On Mon, 16 Jun 2014 00:13:07 Lennart Poettering wrote:
> On Sat, 14.06.14 09:52, Goffredo Baroncelli (kreij...@libero.it) wrote:
> > > Which effectively means that by the time the 8 MiB is filled, each 4 KiB
> > > block has been rewritten to a new location and is now an extent unto
> > > itself.  So now that 8 MiB is composed of 2048 new extents, each one a
> > > single 4 KiB block in size.
> > 
> > Several people pointed fallocate as the problem. But I don't
> > understand the reason.
> 
> BTW, the reason we use fallocate() in journald is not about trying to
> optimize anything. It's only used for one reason: to avoid SIGBUS on
> disk/quota full, since we actually write everything to the files using
> mmap(). I mean, writing things with mmap() is always problematic, and
> handling write errors is awfully difficult, but at least two of the most
> common reasons for failure we'd like protect against in advance, under
> the assumption that disk/quota full will be reported immediately by the
> fallocate(), and the mmap writes later on will then necessarily succeed.

I just did some tests using fallocate(1).  I did the tests both with and 
without the -n option which appeared to make no difference.

I started by allocating a 24G file on a 106G filesystem that had 30G free 
according to df.  The first time that took almost 2 minutes of system CPU time 
on a Q8400 CPU.

I then made a snapshot of the subvol and then used dd with the conv=notrunc 
option to overwrite it.  The amount of reported disk space decreased in line 
with the progress of dd.  So in the case of snapshots the space will be USED 
(not just reserved) when you call fallocate and there is no guarantee that 
space will be available when you write to it.

My systems have cron jobs to make read-only snapshots of all subvols.  On 
these systems you have no guarantee that mmap will succeed - apart from the 
fact that the variety of problems BTRFS has in the case of running out of disk 
space makes me more careful to avoid that on BTRFS than on other filesystems.

> I am not really following though why this trips up btrfs though. I am
> not sure I understand why this breaks btrfs COW behaviour. I mean,
> fallocate() isn't necessarily supposed to write anything really, it's
> mostly about allocating disk space in advance.
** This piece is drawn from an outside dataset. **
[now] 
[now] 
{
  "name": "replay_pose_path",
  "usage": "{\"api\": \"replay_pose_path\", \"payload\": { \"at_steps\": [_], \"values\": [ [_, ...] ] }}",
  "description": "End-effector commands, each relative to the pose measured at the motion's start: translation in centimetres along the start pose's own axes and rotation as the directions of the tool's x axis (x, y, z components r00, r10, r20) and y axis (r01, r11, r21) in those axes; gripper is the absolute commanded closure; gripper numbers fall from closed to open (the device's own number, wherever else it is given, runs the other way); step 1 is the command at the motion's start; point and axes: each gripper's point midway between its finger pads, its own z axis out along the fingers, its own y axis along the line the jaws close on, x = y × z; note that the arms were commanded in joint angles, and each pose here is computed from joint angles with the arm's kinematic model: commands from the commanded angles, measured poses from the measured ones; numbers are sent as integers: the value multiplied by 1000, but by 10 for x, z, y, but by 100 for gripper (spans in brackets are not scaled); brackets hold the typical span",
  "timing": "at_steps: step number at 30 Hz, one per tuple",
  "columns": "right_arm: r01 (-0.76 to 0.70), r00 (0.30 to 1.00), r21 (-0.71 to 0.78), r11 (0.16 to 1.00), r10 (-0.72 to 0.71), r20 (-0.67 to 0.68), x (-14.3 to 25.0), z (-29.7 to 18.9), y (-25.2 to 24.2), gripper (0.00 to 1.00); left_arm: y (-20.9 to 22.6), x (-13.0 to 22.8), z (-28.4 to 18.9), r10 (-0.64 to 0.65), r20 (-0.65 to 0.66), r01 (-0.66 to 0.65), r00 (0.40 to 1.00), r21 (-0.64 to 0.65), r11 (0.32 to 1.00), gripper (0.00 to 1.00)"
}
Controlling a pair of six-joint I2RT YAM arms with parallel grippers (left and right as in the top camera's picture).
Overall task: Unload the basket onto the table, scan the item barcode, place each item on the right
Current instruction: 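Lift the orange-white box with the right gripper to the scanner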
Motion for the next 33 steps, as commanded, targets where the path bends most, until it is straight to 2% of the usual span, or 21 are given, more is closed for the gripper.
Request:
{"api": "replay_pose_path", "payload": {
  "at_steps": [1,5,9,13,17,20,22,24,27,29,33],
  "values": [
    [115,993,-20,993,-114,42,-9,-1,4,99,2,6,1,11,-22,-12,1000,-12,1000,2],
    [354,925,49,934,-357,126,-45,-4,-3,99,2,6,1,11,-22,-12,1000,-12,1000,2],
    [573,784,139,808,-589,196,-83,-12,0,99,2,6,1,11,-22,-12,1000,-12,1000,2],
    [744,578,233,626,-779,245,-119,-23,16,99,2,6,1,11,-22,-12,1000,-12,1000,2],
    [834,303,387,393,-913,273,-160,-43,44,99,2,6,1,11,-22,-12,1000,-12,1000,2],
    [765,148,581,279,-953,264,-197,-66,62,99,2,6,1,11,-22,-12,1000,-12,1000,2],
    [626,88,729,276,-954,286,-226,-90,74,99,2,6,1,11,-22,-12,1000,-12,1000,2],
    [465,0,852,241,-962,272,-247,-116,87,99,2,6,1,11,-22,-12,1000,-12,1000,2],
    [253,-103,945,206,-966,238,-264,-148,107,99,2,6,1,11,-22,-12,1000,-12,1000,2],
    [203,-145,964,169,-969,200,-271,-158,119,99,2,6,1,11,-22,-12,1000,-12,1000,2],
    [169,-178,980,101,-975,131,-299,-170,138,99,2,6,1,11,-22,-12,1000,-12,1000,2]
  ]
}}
I would claim that
> journald's usage of it is very much within the entire reason why it
> exists...

I don't believe that fallocate() makes any difference to fragmentation on 
BTRFS.  Blocks will be allocated when writes occur so regardless of an 
fallocate() call the usage pattern in systemd-journald will cause 
fragmentation.

> Anyway, happy to change these things around if necesary, but first I'd
> like to have a very good explanation why fallocate() wouldn't be the
> right thing to invoke here, and a suggestion what we should do instead
> to cover this usecase...

Systemd could request that the files in question be defragmented.